Figura 11 – Reformulação dos anúncios da campanha “Esqueci o ‘não’ em casa” em 2015

Fonte: Medium11

Tudo isso mostra que a criação de peças publicitárias está sujeita a interpretações deturpadas e reação negativa do público receptor. E, recentemente, conforme já mencionado, as mídias digitais e redes sociais têm ocupado papel crucial por dar volume a reivindicações femininas e por disseminar repúdios a campanhas que objetificam a mulher, principalmente no âmbito de cerveja. Além disso, pesquisas com interesse em compreender a identificação da mulher com tais campanhas têm surgido com cada vez mais frequência, o que permite ter acesso a dados relevantes sobre o assunto.

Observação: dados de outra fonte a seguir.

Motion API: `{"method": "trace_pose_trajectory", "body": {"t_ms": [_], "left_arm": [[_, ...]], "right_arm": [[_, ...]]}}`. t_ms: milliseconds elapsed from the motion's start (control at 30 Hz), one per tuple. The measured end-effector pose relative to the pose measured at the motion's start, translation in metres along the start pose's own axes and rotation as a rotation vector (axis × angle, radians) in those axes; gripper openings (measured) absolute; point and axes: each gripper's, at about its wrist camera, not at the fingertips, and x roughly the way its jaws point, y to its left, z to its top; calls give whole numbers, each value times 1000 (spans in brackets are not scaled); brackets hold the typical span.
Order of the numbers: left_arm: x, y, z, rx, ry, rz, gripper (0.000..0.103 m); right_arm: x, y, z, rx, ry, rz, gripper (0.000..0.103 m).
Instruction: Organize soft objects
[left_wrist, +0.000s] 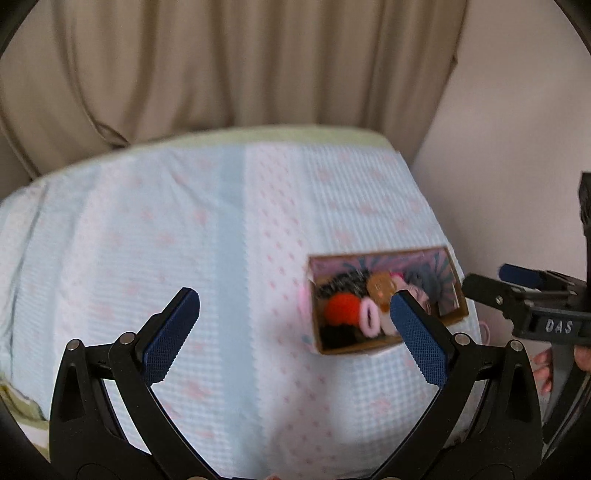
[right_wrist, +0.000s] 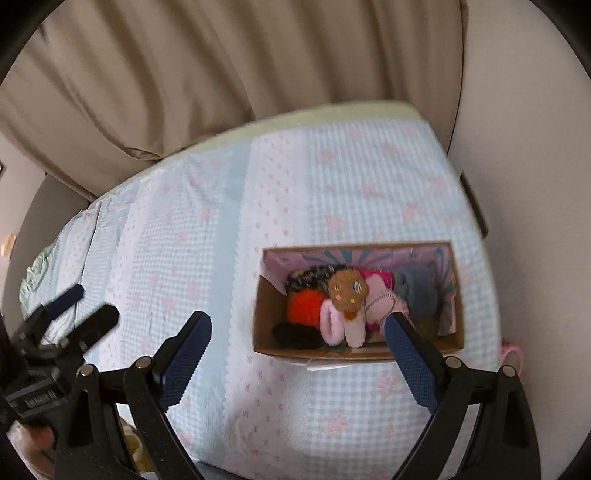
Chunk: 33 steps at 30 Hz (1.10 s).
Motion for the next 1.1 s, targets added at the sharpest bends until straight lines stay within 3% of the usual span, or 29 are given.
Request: {"method": "trace_pose_trajectory", "body": {"t_ms": [200, 333, 533, 767, 1100], "left_arm": [[-63, 43, 5, -61, -144, -5, 103], [-101, 64, 2, -50, -227, 42, 103], [-136, 80, -7, -32, -292, 81, 103], [-156, 81, -16, -26, -354, 89, 103], [-159, 75, -22, -9, -367, 76, 103]], "right_arm": [[-56, 54, -4, -80, -144, -29, 93], [-89, 83, -7, -118, -247, -71, 93], [-122, 116, -18, -163, -357, -109, 93], [-134, 129, -37, -142, -422, -160, 93], [-142, 125, -43, -122, -450, -202, 93]]}}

Hallana Vitória (et al, 2017) realizaram uma pesquisa com mulheres consumidoras de cerveja que se consideram feministas, com o objetivo de compreender se o seu respectivo consumo de cerveja é influenciado ou não pelos

ideais de mulheres feministas – e também pelos ideais das próprias marcas de cerveja. Na comparação de comerciais antigos com atuais de diversas marcas de cerveja, as participantes relataram não acreditar muito no reposicionamento da maioria das marcas, sentindo-se apenas representadas com o VT da Skol referente à campanha “Reposter – Redondo é sair do seu passado”, que será objeto desse estudo.

Além destes dados, a pesquisa de Custódio (2017), feita através de um questionário online com cerca de 250 respostas, indicou que 9 em cada 10 pessoas acreditam que as mulheres bebem mais hoje do que antigamente, 97% das pessoas acha que a publicidade de cerveja é prioritariamente voltada ao público masculino, 78% das pessoas acredita que a mulher é vulgarizada na publicidade de cerveja e 82% das pessoas já ouviu a frase “Acho feio mulher que bebe”.

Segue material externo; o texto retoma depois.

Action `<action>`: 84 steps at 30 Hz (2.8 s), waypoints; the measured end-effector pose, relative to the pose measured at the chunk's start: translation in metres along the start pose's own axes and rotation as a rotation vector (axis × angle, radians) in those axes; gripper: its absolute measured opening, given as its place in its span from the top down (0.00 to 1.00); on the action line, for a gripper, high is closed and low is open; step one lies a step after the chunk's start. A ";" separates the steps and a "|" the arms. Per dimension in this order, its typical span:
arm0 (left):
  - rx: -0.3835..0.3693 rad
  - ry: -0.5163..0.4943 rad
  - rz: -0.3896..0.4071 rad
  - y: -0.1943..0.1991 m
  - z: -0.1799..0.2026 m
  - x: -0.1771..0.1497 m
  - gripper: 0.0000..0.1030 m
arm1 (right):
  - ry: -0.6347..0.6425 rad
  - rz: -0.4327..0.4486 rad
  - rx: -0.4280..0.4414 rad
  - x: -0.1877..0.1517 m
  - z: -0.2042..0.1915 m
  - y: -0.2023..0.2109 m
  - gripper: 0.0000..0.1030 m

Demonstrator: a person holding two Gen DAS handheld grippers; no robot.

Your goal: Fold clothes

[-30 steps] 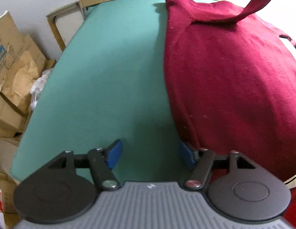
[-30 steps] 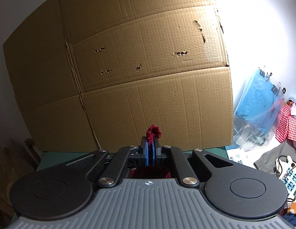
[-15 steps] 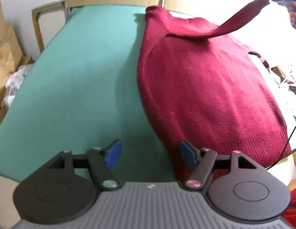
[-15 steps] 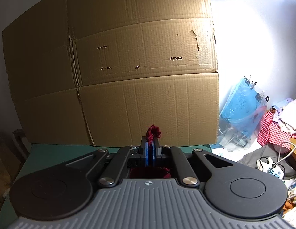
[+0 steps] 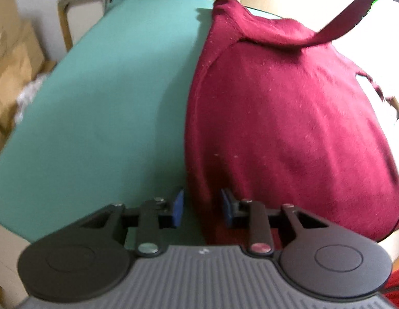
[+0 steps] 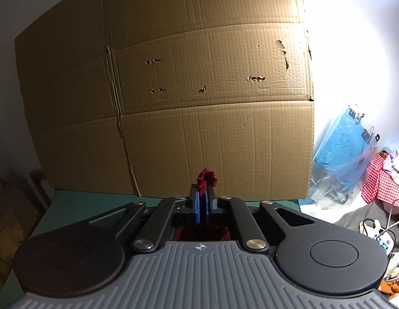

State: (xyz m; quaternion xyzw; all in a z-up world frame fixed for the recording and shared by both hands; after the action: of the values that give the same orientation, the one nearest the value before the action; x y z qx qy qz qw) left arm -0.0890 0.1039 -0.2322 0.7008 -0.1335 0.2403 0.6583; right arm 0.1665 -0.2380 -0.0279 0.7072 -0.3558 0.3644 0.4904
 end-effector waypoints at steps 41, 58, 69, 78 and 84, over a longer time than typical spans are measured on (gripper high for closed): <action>0.046 -0.337 0.008 0.031 0.147 -0.033 0.89 | -0.195 0.094 -0.129 -0.002 0.177 -0.003 0.95; -0.024 -0.255 0.007 0.027 0.124 -0.031 0.81 | -0.152 0.047 -0.104 -0.006 0.150 -0.022 0.95; 0.207 -0.268 0.290 0.146 0.039 0.056 0.71 | -0.160 0.040 0.049 0.008 0.111 -0.012 0.95; 0.324 -0.359 0.535 0.169 -0.017 0.220 0.67 | -0.089 0.005 0.070 0.020 0.063 -0.021 0.95; 0.048 -0.537 0.409 0.021 0.050 0.266 0.79 | -0.140 0.030 0.160 0.040 0.025 -0.002 0.95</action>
State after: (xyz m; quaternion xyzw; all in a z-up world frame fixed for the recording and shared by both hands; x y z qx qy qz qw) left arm 0.1346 0.0864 -0.0782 0.7130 -0.4341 0.1771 0.5213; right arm 0.1917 -0.2666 -0.0007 0.7623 -0.3695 0.3488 0.4008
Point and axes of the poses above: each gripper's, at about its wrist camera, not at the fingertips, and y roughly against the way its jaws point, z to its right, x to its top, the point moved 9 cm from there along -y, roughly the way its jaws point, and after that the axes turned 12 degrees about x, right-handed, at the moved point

Todas as situações mencionadas indicam um desgaste por parte do público feminino por este não se identificar com a imagem da mulher que é relacionada com a cerveja, a qual foi criada e instaurada pela publicidade. A campanha do “Esqueci o ‘não’ em casa” foi um marco importante para desencadear uma mudança de atitude por parte da Skol, resultando em um grande reposicionamento dentro da marca com o intuito de transformar suas abordagens nas propagandas (ZALUSKI, 2017).